:: WHAT TO WORK ON ::
Extract all lines in the data that contain the word "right".

Segment Start: SUPPLIED INFORMATION

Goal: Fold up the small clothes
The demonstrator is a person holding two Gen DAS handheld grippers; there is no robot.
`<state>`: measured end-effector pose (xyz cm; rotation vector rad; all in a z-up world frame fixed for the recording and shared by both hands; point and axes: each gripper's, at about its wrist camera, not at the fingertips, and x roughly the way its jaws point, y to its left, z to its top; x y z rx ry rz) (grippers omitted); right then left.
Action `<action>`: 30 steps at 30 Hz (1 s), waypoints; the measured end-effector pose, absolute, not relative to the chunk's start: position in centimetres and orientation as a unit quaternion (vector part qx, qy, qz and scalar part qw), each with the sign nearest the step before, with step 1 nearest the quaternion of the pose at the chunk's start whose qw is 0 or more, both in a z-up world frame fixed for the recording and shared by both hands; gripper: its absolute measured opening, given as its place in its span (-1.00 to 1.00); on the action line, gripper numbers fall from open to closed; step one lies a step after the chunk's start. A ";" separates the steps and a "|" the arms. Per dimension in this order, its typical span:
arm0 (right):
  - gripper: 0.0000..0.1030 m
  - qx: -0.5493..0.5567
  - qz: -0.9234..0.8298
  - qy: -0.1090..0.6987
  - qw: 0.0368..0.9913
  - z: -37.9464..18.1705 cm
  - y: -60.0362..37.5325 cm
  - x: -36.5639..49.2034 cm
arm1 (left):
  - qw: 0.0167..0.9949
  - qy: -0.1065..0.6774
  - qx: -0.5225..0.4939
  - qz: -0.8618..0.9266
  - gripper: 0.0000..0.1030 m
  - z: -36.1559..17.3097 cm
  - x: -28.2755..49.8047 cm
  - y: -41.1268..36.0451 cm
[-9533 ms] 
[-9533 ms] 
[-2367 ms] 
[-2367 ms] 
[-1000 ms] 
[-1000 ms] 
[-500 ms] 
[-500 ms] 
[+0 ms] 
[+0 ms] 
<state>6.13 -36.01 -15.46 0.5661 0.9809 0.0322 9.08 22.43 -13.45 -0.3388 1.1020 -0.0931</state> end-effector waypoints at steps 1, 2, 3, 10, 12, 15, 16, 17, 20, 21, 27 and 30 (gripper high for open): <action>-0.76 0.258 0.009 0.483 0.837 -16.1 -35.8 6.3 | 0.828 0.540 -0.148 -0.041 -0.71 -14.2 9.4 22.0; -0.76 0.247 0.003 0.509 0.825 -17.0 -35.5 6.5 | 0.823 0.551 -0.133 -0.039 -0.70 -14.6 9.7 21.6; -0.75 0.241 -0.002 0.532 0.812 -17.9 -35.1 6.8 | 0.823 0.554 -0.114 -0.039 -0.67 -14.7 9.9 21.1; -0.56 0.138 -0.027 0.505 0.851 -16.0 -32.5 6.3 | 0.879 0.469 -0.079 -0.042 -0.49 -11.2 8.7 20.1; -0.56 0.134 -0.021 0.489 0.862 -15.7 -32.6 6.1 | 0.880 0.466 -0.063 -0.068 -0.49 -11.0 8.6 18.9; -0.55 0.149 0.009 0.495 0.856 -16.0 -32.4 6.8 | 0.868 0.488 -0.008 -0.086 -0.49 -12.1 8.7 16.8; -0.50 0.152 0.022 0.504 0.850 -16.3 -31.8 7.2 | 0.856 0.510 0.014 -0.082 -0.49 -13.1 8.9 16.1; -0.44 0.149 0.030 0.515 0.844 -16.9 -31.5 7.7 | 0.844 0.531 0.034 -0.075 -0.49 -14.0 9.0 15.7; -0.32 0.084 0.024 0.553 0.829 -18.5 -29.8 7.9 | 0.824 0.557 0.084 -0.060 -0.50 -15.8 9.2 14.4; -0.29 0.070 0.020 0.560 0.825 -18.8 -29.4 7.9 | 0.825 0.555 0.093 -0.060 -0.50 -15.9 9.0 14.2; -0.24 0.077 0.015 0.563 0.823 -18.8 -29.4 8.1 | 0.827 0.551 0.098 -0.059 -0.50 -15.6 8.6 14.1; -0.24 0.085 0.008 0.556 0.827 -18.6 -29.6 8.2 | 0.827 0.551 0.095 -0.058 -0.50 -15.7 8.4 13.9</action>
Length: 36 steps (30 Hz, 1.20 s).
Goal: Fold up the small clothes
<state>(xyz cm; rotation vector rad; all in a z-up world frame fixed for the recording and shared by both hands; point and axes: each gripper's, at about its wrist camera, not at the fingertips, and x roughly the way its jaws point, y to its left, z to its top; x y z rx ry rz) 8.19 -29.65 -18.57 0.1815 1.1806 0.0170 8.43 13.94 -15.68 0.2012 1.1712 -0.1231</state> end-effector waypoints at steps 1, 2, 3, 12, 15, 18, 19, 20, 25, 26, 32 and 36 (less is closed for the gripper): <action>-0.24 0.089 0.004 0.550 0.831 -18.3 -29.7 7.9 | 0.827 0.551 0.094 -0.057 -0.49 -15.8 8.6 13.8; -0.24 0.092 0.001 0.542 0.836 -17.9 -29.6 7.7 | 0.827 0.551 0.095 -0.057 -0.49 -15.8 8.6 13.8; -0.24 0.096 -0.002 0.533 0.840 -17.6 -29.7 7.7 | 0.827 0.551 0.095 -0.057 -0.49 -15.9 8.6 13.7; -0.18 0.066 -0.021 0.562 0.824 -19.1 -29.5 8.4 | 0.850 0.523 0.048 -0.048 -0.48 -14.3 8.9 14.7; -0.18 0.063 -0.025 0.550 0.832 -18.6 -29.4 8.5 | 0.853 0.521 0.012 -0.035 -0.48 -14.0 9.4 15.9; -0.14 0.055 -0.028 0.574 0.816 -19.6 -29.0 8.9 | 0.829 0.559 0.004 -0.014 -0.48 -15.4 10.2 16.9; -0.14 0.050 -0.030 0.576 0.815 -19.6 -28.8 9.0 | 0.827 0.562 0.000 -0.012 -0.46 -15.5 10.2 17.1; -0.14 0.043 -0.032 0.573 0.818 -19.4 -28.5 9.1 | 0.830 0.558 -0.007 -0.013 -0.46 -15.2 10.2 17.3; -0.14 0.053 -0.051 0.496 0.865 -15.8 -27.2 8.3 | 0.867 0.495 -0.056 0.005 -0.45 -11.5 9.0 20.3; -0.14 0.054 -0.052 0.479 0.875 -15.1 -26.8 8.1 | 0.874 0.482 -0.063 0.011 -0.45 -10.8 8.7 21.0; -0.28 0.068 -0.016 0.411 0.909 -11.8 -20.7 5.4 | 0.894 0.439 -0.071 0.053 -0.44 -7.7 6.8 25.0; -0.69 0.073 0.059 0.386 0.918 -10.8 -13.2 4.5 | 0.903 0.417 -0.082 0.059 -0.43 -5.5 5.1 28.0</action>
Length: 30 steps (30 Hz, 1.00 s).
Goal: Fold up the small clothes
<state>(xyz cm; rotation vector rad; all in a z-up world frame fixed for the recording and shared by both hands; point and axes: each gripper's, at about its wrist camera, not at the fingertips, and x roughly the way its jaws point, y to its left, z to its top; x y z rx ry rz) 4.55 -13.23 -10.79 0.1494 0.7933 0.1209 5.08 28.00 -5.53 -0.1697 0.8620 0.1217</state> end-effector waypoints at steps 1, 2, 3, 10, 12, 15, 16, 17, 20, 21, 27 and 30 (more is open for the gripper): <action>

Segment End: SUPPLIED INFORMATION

:: ANSWER BOX ::
`<state>`: measured end-effector pose (xyz cm; rotation vector rad; all in a z-up world frame fixed for the recording and shared by both hands; point and axes: each gripper's, at about its wrist camera, not at the fingertips, and x roughly the way its jaws point, y to its left, z to its top; x y z rx ry rz) (grippers omitted); right then left.
arm0 (right):

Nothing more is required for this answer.